Used semi-auto offside system World Cup Qatar 2022 It consists of 12 cameras installed in stadiums that capture the movements and even the movements of the ball. 29 data points from players’ bodies up to 50 times per second and who calculates the exact positions on the whole playing field. A layout complete with a cannon containing an inertial measurement unit that sends 500 data packets per second to the VAR room. is a technology. five different manufacturers It has been tested by autonomous bodies such as the Victoria University of Melbourne, the Massachusetts Institute of Technology Sports Laboratory, and the ETH University of Zurich.
It has been subjected to different quality tests in the last two years and was first applied in the Arab Cup in December 2021 and is now used in the World Cup. It’s hard to believe that this entire tech conglomerate exists. you “lose” a player On the pitch in the Argentina-Saudi Arabia match Suffice it to say the system is wrong. The willingness to do so is great when faced with a large organization like FIFA and a technological arsenal that can be simply challenged. the desire to believe a desired news. Little is needed to prove the conjecture and the burden of proof is reversed.
The offside system has no way of removing a player from the playing field. Capturing data from these 12 cameras – the matches we saw at the World Cup are broadcast with more than forty – form EPTS, which FIFA calls EPTS, the English abbreviation for optical monitoring of player performance.
Since 2017, FIFA has been analyzing and validating different companies in the market that have developed solutions used in major football leagues and federations around the world, whose aim is to create new big data of this sport. so-called optical tracking and collects speed, direction, and location data from everything that happens on the playground. One direct way to describe this pattern is to describe it as “skeleton tracking”.

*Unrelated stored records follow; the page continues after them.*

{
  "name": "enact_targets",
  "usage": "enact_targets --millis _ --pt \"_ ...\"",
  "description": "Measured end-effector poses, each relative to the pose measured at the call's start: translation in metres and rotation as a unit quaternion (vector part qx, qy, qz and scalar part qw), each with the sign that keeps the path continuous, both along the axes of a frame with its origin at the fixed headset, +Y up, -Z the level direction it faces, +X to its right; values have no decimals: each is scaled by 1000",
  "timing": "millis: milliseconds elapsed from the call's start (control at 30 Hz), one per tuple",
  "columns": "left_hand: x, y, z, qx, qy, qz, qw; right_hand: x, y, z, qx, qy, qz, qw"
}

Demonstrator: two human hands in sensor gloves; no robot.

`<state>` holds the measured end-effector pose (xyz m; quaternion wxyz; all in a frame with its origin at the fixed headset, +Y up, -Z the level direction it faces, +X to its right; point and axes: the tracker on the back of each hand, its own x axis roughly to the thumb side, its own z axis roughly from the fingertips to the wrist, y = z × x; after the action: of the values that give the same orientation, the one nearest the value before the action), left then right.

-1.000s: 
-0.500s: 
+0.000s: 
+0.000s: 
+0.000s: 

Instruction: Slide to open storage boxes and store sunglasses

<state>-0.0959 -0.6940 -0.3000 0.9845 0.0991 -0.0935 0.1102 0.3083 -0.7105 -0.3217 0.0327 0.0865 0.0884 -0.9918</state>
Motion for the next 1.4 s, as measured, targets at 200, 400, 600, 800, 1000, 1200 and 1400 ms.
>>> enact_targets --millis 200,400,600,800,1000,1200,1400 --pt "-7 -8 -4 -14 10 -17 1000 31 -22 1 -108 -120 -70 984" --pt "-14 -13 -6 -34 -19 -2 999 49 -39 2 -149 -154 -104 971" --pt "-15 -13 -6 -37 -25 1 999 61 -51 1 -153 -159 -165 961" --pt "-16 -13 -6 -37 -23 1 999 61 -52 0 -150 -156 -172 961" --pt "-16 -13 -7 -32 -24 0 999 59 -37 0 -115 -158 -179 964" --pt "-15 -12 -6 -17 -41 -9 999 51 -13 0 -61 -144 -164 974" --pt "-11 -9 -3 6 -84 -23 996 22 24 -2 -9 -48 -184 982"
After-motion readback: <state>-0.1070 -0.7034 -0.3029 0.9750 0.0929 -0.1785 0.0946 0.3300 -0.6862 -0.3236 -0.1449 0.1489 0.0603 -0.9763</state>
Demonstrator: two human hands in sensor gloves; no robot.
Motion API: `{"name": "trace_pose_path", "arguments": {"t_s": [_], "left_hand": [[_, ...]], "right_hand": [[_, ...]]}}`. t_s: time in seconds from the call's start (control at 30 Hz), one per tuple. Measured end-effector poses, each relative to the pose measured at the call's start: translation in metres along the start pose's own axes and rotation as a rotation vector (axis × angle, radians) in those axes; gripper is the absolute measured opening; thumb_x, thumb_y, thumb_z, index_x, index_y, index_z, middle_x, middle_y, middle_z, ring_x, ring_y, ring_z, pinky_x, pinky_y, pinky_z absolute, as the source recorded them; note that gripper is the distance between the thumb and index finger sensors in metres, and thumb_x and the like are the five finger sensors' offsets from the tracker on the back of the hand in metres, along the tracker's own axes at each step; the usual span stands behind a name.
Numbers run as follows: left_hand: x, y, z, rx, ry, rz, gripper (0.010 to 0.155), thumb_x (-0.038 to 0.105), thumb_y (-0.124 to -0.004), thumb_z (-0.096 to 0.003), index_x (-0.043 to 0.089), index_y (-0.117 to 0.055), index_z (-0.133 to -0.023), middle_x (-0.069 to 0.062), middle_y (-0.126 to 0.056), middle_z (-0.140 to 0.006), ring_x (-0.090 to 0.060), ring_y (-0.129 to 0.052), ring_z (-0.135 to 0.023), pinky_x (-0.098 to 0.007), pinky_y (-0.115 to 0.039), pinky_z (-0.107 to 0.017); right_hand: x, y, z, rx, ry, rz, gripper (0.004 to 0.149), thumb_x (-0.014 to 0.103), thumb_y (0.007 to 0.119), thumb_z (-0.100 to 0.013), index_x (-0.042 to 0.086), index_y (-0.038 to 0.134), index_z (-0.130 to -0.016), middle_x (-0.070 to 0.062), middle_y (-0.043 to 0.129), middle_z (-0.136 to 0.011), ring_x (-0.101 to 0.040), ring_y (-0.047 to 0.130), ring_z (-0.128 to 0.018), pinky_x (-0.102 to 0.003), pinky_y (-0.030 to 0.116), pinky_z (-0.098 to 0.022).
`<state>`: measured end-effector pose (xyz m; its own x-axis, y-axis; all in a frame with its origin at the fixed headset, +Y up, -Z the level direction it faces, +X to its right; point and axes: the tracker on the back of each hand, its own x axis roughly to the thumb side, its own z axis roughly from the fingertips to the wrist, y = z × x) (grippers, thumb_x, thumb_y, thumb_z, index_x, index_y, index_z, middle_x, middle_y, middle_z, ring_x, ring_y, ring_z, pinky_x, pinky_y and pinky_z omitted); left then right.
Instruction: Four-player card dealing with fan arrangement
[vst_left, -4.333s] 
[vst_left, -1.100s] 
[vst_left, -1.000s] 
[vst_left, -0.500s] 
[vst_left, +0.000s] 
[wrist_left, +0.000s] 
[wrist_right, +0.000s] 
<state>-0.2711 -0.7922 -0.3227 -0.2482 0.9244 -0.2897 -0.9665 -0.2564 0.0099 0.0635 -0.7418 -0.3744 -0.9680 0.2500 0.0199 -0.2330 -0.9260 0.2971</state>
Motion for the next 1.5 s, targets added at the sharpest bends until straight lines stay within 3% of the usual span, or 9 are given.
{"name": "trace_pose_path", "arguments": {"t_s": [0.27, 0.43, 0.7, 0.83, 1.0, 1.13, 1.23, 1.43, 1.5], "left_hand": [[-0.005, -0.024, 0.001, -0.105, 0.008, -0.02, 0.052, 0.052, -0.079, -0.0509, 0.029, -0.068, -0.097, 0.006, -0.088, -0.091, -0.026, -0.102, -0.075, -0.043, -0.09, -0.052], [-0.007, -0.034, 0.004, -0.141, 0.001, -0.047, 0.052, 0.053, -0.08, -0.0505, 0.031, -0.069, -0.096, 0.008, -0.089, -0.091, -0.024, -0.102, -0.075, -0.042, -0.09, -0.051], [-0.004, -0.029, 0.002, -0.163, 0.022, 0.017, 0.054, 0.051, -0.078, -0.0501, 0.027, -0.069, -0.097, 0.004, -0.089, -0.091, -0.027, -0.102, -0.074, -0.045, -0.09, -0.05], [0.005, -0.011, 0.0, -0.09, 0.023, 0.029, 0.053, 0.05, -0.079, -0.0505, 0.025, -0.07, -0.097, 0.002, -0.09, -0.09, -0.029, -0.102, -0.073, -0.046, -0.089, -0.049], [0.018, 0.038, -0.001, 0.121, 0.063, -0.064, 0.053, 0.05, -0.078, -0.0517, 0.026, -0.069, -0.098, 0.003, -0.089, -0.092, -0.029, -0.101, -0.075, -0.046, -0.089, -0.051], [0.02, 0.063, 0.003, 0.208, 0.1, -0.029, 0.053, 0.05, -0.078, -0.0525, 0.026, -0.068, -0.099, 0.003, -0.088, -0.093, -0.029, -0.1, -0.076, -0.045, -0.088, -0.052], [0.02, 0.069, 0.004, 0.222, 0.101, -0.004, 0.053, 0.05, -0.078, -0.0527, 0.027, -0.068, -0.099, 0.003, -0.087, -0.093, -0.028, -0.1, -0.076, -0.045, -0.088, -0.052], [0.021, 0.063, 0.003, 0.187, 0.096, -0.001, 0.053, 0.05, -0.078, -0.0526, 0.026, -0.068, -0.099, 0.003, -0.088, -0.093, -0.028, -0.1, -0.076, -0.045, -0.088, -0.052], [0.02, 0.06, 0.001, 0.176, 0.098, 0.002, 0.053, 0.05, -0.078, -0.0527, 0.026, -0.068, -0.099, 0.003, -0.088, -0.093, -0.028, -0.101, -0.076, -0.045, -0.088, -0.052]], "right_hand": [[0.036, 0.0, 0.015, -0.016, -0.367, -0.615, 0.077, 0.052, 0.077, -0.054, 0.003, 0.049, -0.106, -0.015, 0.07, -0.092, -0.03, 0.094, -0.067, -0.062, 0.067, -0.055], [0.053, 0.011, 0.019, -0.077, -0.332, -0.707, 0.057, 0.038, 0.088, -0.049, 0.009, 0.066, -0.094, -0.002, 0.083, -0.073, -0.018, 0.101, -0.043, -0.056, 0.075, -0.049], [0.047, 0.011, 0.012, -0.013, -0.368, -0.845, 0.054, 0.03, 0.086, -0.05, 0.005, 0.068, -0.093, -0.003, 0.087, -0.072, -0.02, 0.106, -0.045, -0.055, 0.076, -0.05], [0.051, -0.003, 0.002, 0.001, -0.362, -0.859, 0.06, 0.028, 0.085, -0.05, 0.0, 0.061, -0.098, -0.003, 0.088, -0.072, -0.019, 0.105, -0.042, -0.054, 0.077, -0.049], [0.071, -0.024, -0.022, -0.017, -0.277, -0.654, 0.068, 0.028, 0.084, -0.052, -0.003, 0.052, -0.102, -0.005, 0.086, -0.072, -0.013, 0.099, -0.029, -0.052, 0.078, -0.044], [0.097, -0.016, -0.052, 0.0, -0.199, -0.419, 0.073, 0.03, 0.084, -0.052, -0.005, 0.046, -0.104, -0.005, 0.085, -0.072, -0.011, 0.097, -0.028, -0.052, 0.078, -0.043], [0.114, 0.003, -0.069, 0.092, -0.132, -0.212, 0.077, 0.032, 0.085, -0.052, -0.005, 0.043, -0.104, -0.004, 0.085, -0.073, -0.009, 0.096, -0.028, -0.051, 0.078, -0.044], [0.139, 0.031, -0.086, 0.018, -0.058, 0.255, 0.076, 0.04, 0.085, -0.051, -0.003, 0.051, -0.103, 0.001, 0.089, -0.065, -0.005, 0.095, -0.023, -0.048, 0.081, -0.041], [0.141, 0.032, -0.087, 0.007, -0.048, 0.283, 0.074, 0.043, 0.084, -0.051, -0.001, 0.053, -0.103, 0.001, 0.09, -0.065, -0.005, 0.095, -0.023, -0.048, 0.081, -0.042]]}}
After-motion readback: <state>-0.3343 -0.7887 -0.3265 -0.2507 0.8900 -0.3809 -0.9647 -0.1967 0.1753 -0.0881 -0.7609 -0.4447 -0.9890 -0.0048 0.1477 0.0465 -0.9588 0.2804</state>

Far from forgetting or disregarding a particular player’s position on the field, these systems generate an excessive amount of data that artificial intelligence processes and analyzes on a project basis. In this case it is used for offside detection, but its capacity is much higher: we can know everything about all the football players on the field and ball heights, trajectories, movements and power on shots.
It is a grave mistake to believe that the 3D graphic that determines the position of Lautaro Martínez’s shoulder in the famous offside of the debate is what the system produces during its operation. In fact, these gamified figures are FIFA’s way of graphing what is derived from the data. It is a visualization of simply represented data to include in television broadcasts.
What we can admit is that perhaps the fault of this entire system is common sense, not technology: the semi-automatic offside system will give you an unequal war To the player for depriving him of a resource within his abilities so that he does not “fall” into what the regulations prevent. There is no way for a football player to calculate whether a foot, as happened to Ecuador in the first disallowed goal of the World Cup, or a shoulder, as it happened to Argentina, can evade that “sniper” of optical tracking. The team body is not offside on the way to the ball.
As perfect as it is, the system advises the player to change the way they play to avoid what technology judges. So here we enter another phase that threatens even the entrepreneurial spirit of any startup: technology should be there to solve existing problems, not create new ones.
Let’s compare the offside system, which determines which runner comes first in an athletic test by reproducing the image, and the photo finish: It is the measurement tools and visual representation of that moment of the competition, which adapts to the running style of the athletes. and not vice versa. If the semi-auto offside system continues like this, It urges players to change the way they deal with an important and effective situation in the game.
Since the source is essentially automatic – “semi” refers to the final decision made by the referees in the VAR room – it should be the football organizers who need to analyze it together. common sense when to apply what the data says. Or discuss the possibility of introducing a change to offside rules in the future, now that technology has taken us this far.
The extra data in this story could come from Saudi Arabia, which was first selected at this World Cup, which designed a tech-assisted positional system, taking into account that offside is a new case of special investigation. The rest of the question was purely Argentina because most of the advanced positions were approved under the “old-fashioned” paradigm: with the lineman raising the flag.